Kata حَرِيصٌ عَلَيْكُمْ pada ayat di atas ditafsirkan oleh Syaikh Abdurrahman bin Nashir As Sa’dirahimahullah- berarti bahwa, “Beliau shallallahu ‘alaihi wa sallam adalah orang yang mencintai kebaikan kepada kita ummatnya, mengerahkan seluruh kesungguhannya dalam rangka menyampaikan kebaikan kepada mereka, bersemangat untuk dapat memberikan hidayah (irsyad, pent.) berupa iman kepada mereka, tidak suka jika kejelekan menimpa mereka dan menegerahkan seluruh usahanya untuk menjauhkan mereka dari kejelekan[7]. Dengan demikian ayat di atas jelas menunjukkan bahwa Beliau shallallahu ‘alaihi wa sallam adalah orang yang paling kasih pada ummatnya dan paling menginginkan kebaikan untuk mereka namun Beliau tidaklah mengajarkan kepada ummatnya yang demikian.

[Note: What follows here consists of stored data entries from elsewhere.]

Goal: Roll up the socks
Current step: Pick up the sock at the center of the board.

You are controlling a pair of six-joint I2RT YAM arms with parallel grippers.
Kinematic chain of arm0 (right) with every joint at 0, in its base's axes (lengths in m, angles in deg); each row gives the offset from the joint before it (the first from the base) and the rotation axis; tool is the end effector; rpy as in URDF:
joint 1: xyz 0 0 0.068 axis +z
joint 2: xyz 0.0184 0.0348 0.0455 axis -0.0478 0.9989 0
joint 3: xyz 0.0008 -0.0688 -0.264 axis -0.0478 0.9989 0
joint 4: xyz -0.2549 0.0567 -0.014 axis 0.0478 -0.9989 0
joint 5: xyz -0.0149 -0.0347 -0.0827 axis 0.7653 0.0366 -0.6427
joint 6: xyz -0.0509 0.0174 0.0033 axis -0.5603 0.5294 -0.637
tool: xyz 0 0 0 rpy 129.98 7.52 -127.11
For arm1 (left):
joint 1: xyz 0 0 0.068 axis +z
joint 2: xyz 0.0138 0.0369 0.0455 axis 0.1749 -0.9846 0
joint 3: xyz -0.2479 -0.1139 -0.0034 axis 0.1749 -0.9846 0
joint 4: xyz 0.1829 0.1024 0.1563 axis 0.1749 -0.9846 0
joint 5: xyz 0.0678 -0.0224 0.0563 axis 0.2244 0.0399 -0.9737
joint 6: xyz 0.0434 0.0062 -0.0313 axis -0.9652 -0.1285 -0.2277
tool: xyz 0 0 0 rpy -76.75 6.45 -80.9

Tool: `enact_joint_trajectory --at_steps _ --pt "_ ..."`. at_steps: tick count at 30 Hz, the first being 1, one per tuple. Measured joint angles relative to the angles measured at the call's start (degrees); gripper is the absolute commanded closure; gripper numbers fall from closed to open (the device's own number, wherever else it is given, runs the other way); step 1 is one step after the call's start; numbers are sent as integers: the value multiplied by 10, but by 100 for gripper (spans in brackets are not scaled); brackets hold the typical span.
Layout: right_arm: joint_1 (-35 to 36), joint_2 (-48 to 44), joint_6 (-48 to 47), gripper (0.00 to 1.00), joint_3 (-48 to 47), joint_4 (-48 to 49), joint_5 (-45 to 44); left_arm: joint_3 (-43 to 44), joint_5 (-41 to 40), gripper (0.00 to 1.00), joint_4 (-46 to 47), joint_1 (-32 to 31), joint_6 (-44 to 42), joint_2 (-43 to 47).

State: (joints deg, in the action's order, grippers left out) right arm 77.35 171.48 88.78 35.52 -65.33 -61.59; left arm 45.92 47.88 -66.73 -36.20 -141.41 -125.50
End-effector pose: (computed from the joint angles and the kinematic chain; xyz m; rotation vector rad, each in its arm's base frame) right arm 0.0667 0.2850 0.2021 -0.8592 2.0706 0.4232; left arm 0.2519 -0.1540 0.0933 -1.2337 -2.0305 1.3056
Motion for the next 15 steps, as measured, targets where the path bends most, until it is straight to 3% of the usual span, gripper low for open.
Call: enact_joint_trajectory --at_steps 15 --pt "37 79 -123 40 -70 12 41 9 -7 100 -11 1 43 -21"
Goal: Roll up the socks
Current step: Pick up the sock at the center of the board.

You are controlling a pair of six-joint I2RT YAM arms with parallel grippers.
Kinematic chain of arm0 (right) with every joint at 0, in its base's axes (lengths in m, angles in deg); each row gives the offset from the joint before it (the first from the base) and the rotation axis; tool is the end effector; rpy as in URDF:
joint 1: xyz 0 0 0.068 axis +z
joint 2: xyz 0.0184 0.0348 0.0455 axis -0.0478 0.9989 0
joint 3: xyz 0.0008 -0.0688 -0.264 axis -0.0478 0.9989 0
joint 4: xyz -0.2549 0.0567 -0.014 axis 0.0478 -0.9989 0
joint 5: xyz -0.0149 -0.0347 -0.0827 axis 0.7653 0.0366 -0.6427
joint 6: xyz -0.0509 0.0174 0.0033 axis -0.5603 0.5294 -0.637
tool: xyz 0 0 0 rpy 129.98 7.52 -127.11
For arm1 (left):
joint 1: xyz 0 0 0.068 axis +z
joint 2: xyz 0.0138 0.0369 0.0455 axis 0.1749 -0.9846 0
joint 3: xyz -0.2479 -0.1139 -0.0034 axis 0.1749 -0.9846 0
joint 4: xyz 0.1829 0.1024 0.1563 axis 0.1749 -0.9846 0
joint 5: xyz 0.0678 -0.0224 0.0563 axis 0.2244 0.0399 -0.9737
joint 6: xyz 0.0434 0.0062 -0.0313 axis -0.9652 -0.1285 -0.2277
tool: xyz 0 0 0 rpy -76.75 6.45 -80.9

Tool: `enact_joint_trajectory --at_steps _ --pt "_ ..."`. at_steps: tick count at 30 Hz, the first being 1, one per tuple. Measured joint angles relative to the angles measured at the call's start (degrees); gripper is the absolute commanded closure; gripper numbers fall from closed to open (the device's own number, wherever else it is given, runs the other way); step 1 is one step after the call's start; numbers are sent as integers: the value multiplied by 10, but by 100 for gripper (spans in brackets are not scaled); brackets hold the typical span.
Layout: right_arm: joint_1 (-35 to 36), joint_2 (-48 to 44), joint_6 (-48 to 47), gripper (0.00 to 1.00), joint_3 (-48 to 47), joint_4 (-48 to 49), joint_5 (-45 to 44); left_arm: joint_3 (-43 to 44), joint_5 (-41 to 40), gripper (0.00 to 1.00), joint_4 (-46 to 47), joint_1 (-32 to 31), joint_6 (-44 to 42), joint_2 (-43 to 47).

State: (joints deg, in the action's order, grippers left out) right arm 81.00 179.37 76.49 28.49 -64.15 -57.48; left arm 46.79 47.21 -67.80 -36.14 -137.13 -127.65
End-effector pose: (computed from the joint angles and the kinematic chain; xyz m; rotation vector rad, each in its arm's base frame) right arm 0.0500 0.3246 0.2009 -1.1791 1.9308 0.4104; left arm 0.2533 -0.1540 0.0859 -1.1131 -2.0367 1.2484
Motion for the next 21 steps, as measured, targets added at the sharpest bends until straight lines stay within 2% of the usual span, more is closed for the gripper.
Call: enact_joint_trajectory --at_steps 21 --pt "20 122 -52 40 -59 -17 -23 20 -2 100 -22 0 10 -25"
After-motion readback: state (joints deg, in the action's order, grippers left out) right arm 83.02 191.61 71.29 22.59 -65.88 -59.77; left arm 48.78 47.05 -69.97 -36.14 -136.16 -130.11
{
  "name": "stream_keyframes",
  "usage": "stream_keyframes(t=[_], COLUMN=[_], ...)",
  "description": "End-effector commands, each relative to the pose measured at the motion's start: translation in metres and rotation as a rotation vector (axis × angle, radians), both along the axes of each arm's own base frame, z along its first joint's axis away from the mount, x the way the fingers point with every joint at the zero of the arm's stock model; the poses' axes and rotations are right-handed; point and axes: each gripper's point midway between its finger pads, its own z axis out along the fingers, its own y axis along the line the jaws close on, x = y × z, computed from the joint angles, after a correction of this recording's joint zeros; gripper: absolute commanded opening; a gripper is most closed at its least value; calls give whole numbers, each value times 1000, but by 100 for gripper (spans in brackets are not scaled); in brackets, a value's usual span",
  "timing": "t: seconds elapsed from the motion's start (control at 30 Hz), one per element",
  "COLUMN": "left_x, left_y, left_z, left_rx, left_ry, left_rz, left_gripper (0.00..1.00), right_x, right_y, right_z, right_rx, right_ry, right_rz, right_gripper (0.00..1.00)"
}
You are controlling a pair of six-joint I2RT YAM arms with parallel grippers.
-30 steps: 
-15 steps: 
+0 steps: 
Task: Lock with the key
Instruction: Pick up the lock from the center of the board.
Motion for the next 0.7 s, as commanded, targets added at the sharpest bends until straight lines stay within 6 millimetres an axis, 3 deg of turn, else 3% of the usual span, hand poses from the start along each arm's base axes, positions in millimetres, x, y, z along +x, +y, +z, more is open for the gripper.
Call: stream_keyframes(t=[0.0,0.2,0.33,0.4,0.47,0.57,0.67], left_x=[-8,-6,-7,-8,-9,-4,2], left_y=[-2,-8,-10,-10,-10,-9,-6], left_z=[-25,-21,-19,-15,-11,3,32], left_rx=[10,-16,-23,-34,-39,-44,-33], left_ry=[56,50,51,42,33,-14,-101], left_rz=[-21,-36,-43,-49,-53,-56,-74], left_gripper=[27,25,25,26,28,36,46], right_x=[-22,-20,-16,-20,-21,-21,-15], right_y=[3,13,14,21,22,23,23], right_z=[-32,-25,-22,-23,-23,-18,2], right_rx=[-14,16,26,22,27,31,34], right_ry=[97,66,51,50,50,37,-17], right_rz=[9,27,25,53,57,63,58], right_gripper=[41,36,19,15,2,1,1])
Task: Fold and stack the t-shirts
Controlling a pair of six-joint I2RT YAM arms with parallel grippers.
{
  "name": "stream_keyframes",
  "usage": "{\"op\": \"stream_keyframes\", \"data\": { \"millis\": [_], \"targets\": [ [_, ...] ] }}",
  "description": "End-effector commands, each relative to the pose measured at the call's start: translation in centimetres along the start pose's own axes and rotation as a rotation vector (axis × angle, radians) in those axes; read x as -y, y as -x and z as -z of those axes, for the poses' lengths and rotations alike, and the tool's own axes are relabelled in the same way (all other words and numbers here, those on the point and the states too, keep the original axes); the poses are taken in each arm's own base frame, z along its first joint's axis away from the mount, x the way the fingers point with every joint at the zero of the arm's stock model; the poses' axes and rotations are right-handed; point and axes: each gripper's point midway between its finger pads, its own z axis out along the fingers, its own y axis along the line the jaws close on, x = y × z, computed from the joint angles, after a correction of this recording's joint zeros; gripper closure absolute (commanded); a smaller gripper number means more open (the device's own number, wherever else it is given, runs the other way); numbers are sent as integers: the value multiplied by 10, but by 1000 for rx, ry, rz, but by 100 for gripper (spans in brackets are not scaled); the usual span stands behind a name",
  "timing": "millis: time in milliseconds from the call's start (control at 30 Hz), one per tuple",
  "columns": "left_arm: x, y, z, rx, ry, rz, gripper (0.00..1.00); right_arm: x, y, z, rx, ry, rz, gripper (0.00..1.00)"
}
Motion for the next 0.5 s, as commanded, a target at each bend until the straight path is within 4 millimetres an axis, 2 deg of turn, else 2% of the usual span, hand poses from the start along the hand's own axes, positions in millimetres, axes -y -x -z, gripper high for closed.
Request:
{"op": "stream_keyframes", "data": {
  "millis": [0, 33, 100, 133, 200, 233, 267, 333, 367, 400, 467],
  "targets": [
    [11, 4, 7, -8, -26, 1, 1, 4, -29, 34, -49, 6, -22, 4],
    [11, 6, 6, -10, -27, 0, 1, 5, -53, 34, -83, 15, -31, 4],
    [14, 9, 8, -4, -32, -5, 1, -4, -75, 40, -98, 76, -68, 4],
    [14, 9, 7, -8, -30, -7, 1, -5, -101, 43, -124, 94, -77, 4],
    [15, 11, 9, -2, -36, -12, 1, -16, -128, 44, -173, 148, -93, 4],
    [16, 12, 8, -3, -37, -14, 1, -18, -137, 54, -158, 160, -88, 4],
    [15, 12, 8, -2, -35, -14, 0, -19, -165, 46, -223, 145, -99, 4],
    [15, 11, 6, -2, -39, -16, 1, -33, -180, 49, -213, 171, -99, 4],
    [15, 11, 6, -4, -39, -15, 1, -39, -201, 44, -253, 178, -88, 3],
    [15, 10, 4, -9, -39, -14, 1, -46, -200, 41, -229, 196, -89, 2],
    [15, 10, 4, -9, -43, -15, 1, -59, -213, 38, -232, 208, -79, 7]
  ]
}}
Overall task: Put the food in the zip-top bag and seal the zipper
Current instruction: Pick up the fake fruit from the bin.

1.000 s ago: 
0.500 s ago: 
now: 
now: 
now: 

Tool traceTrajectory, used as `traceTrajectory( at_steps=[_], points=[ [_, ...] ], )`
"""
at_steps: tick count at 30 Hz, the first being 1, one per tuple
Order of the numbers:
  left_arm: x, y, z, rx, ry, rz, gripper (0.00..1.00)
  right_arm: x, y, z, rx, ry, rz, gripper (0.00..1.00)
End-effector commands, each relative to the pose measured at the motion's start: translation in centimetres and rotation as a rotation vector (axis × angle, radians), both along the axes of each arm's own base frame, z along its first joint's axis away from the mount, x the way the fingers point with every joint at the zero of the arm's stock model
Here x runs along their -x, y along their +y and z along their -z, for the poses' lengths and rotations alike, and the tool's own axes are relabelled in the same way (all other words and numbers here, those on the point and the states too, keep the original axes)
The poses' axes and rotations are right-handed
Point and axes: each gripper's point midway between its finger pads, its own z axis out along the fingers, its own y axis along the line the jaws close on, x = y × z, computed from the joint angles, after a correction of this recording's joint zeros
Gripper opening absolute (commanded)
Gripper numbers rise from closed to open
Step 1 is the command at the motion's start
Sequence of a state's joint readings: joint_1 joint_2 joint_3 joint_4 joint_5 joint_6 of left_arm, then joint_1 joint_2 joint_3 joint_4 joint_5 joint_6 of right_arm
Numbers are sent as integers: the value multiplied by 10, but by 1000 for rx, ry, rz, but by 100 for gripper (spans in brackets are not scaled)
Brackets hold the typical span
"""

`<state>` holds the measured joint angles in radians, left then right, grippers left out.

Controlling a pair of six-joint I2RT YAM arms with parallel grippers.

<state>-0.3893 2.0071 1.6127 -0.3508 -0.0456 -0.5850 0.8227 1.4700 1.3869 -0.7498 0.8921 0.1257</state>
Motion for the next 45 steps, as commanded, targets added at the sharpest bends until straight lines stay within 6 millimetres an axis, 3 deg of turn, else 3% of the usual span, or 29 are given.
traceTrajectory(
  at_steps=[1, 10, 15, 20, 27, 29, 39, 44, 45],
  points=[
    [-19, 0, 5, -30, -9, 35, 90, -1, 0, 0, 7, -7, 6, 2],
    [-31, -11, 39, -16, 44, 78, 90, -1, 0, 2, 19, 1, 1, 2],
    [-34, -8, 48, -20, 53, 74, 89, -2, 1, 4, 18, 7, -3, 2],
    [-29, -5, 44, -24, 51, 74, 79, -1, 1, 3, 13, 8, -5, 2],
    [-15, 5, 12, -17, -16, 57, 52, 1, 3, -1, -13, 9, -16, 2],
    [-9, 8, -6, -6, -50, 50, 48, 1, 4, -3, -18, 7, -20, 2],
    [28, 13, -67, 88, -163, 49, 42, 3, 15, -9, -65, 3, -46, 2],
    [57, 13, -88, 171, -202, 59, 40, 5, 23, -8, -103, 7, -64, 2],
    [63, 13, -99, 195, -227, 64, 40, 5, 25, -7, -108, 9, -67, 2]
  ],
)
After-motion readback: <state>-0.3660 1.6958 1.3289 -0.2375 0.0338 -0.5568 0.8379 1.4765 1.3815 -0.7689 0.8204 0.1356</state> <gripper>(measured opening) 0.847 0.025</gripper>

Simak pula sabda Nabi shallallahu ‘alaihi wa sallam :
إِنَّهُ لَمْ يَكُنْ نَبِىٌّ قَبْلِى إِلاَّ كَانَ حَقًّا عَلَيْهِ أَنْ يَدُلَّ أُمَّتَهُ عَلَى خَيْرِ مَا يَعْلَمُهُ لَهُمْ وَيُنْذِرَهُمْ شَرَّ مَا يَعْلَمُهُ
Sesungguhnya tidak ada Nabi sebelumku kecuali wajib baginya menunjukkan kepada umatnya kebaikan yang dia ketahui untuk umatnya, dan mengingatkan semua kejelekan yang dia ketahui bagi umatnya…”.[8]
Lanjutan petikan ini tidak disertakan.